• **Directions for this task**: Leave the images aside and copy out the whole listing, exact to the word.

• **The data**:
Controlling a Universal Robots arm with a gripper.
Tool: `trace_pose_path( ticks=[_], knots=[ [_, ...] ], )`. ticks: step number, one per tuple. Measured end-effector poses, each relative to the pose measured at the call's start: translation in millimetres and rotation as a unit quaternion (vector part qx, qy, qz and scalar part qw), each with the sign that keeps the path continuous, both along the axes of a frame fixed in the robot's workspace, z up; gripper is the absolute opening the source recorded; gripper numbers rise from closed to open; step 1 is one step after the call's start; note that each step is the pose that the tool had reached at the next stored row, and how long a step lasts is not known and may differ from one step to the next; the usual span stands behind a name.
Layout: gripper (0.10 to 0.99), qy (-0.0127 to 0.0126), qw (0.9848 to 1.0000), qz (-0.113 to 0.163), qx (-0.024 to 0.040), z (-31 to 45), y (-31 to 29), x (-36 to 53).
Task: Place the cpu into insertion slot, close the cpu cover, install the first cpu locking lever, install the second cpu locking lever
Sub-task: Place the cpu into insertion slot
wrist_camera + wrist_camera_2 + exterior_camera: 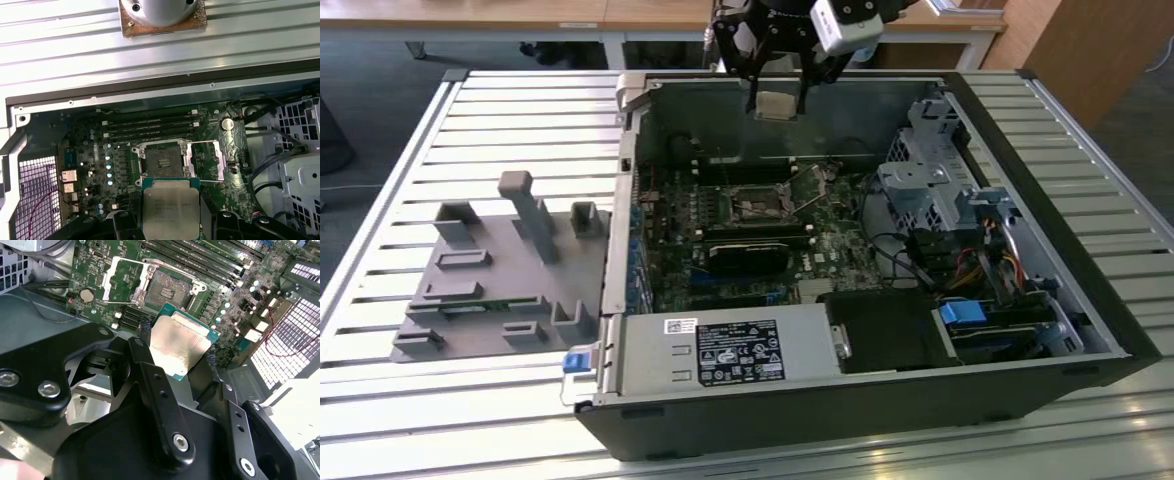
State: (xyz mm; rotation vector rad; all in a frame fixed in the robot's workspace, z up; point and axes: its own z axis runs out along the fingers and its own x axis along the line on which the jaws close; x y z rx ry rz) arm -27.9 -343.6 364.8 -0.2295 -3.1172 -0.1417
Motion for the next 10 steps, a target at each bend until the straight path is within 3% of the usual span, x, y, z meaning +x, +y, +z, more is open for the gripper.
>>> trace_pose_path(
  ticks=[10],
  knots=[
    [0.541, 0.0000, 1.0000, -0.007, 0.0000, -0.3, 0.0, -0.1]
  ],
)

• **Answer for this exercise**:
Controlling a Universal Robots arm with a gripper.
Tool: `trace_pose_path( ticks=[_], knots=[ [_, ...] ], )`. ticks: step number, one per tuple. Measured end-effector poses, each relative to the pose measured at the call's start: translation in millimetres and rotation as a unit quaternion (vector part qx, qy, qz and scalar part qw), each with the sign that keeps the path continuous, both along the axes of a frame fixed in the robot's workspace, z up; gripper is the absolute opening the source recorded; gripper numbers rise from closed to open; step 1 is one step after the call's start; note that each step is the pose that the tool had reached at the next stored row, and how long a step lasts is not known and may differ from one step to the next; the usual span stands behind a name.
Layout: gripper (0.10 to 0.99), qy (-0.0127 to 0.0126), qw (0.9848 to 1.0000), qz (-0.113 to 0.163), qx (-0.024 to 0.040), z (-31 to 45), y (-31 to 29), x (-36 to 53).
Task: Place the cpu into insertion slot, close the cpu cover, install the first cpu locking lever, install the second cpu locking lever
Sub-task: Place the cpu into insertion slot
wrist_camera + wrist_camera_2 + exterior_camera: 
State: (xyz mm; rotation vector rad; all in a frame fixed in the robot's workspace, z up; point and axes: its own z axis runs out along the fingers and its own x axis along the line on which the jaws close; x y z rx ry rz) arm -27.9 -343.6 364.8 -0.2295 -3.1172 -0.1417
Motion for the next 10 steps, a target at each bend until the straight path is within 3% of the usual span, x, y, z meaning +x, +y, +z, more is open for the gripper.
>>> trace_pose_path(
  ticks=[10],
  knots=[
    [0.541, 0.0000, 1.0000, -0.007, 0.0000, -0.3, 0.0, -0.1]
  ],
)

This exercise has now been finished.